Résumé de la décision
Mme B A a introduit une requête auprès du tribunal administratif le 3 janvier 2024, demandant l'attribution d'un logement conforme à ses besoins, suite à sa reconnaissance comme prioritaire par la commission de médiation le 13 juillet 2023. Le préfet de La Réunion n'ayant pas défendu, le tribunal a décidé, par ordonnance du 21 mars 2024, d'enjoindre au préfet de proposer un logement à Mme A, assorti d'une astreinte de 1 000 euros par mois de retard à compter du 1er juin 2024.
Arguments pertinents
1. Obligation de résultat de l'État : Le tribunal souligne que l'État a une obligation de résultat en matière de droit au logement opposable, comme le stipule l'article L. 441-2-3-1 du Code de la construction et de l'habitation (CCH). Cette obligation implique que le demandeur, reconnu prioritaire, doit recevoir une offre de logement dans un délai fixé par décret. En l'absence d'une telle offre, le tribunal peut ordonner le relogement.
2. Urgence et nécessité d'un relogement : Le tribunal a constaté que la situation de Mme A justifie un relogement urgent, en raison de l'absence d'offre de logement depuis sa reconnaissance comme prioritaire. Il a donc décidé d'appliquer la procédure d'urgence prévue par le 7ème alinéa de l'article L. 441-2-3-1 du CCH, permettant d'ordonner le relogement par ordonnance.

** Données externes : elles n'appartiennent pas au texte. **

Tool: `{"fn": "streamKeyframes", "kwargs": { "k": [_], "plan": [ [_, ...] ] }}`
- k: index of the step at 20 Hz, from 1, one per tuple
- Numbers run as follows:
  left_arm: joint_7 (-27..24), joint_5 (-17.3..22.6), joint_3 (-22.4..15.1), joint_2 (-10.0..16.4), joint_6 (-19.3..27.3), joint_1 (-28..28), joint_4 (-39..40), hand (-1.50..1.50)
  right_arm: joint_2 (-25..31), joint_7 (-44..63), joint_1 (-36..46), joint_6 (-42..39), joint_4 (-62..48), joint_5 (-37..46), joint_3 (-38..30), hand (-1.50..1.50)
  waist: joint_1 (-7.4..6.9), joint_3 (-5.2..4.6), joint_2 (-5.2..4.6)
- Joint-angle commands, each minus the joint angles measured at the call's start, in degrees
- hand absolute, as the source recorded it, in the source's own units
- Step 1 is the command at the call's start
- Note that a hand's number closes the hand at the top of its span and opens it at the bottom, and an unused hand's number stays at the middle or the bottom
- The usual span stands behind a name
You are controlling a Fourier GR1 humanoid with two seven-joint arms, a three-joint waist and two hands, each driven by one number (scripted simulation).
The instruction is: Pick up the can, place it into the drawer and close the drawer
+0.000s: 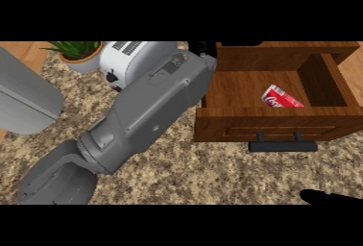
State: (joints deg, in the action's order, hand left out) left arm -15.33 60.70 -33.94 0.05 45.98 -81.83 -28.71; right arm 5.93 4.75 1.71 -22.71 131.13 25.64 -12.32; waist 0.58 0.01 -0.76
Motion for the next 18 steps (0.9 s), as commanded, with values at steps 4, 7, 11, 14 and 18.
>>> {"fn": "streamKeyframes", "kwargs": {
  "k": [4,7,11,14,18],
  "plan": [
    [1.8,-2.6,0.2,0.9,0.3,1.6,-1.2,-1.50,-0.7,-4.2,9.5,9.4,-14.4,17.4,8.8,-1.50,-1.90,-0.01,0.55],
    [3.5,-2.9,1.1,2.5,-0.3,1.1,-1.6,-1.50,2.6,-5.1,14.2,9.5,-21.2,21.3,9.6,-1.50,-1.84,-0.02,0.51],
    [5.8,-4.4,0.4,5.2,-1.1,2.0,-3.6,-1.50,1.7,-8.7,17.3,15.1,-31.8,28.0,13.9,-1.50,-2.29,0.00,0.48],
    [3.6,-5.6,0.8,4.6,0.1,6.3,-6.1,-1.50,3.0,-9.1,21.9,15.4,-36.8,30.4,14.6,-1.50,-2.07,-0.03,0.60],
    [8.9,-7.0,-0.8,7.7,2.3,4.2,-8.8,-1.50,3.9,-9.4,25.8,19.5,-48.1,37.6,16.7,-1.50,-2.89,0.00,0.68]
  ]
}}
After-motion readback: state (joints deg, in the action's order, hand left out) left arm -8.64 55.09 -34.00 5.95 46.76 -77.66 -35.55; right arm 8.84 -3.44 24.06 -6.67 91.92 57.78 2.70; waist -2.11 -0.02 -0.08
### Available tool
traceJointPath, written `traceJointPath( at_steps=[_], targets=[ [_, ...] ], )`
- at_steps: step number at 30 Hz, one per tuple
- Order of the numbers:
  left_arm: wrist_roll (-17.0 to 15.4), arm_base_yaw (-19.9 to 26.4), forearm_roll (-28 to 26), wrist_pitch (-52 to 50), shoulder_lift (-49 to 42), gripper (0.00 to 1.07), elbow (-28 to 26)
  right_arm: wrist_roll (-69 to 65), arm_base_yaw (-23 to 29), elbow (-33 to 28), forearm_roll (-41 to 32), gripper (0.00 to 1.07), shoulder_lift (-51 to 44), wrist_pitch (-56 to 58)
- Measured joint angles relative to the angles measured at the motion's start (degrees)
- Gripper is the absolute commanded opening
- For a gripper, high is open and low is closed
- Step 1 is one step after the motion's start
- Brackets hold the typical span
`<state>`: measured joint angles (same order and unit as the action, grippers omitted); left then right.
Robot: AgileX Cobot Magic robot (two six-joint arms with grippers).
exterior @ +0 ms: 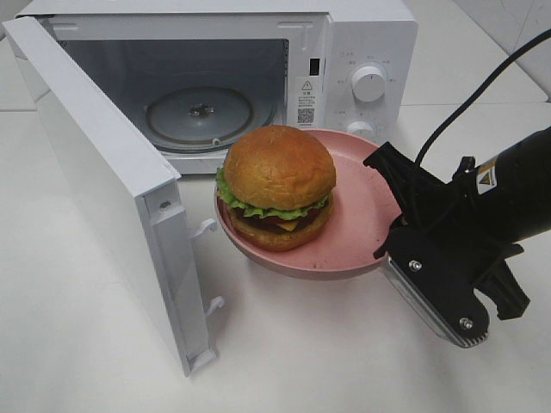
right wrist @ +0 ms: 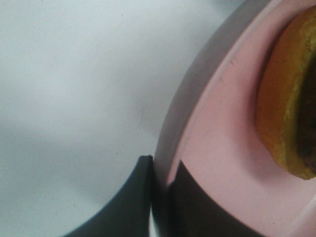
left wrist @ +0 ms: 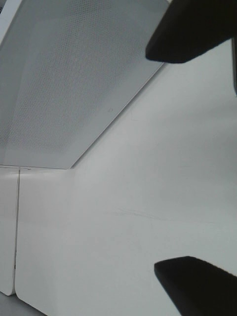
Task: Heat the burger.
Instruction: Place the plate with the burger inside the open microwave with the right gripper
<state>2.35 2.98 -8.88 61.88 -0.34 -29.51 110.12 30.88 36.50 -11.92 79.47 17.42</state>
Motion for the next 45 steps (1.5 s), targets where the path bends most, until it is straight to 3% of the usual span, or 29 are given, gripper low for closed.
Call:
traceJointPath(
  at_steps=[21, 45],
  targets=[
    [0.00, 0.00, 0.00, 0.00, 0.00, 1.00, 0.00, -1.26, 0.00, 9.00, 0.17, 0.00, 4.41, 3.90],
    [0.00, 0.00, 0.00, -0.06, 0.00, 1.00, 0.00, -3.38, 4.01, 18.11, 1.66, 0.00, 12.95, 6.02]
  ],
)
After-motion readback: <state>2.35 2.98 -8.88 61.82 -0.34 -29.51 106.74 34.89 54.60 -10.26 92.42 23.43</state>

3. Astreinte pour non-exécution : Le tribunal a également décidé d'assortir l'injonction d'une astreinte de 1 000 euros par mois à compter du 1er juin 2024, afin de garantir l'exécution de la décision. Cette astreinte est destinée au fonds national d'accompagnement vers et dans le logement, conformément aux dispositions légales.
Interprétations et citations légales
1. Obligation de résultat : L'article L. 441-2-3-1 du CCH précise que "le demandeur qui a été reconnu par la commission de médiation comme prioritaire et comme devant être logé d'urgence [...] peut introduire un recours devant la juridiction administrative". Cette disposition établit clairement que l'État doit agir pour satisfaire les besoins de logement des personnes reconnues prioritaires.
2. Procédure d'urgence : Le 7ème alinéa de l'article L. 441-2-3-1 du CCH stipule que "lorsqu'il est manifeste, au vu de la situation du demandeur, que son logement ou relogement doit être ordonné, le président du tribunal administratif ou le magistrat désigné peut y procéder par ordonnance". Cette clause permet au tribunal d'agir rapidement pour protéger les droits des demandeurs en situation d'urgence.
3. Astreinte : L'article L. 441-2-3-1 du CCH mentionne également que "le produit de l'astreinte est versé au fonds national d'accompagnement vers et dans le logement". Cela souligne l'importance de l'astreinte comme moyen de pression pour garantir l'exécution des décisions de justice en matière de logement.
En conclusion, la décision du tribunal administratif de Saint-Denis met en lumière l'obligation de l'État de garantir le droit au logement, ainsi que les mécanismes juridiques permettant d'assurer cette obligation, notamment par le biais d'injonctions et d'astreintes.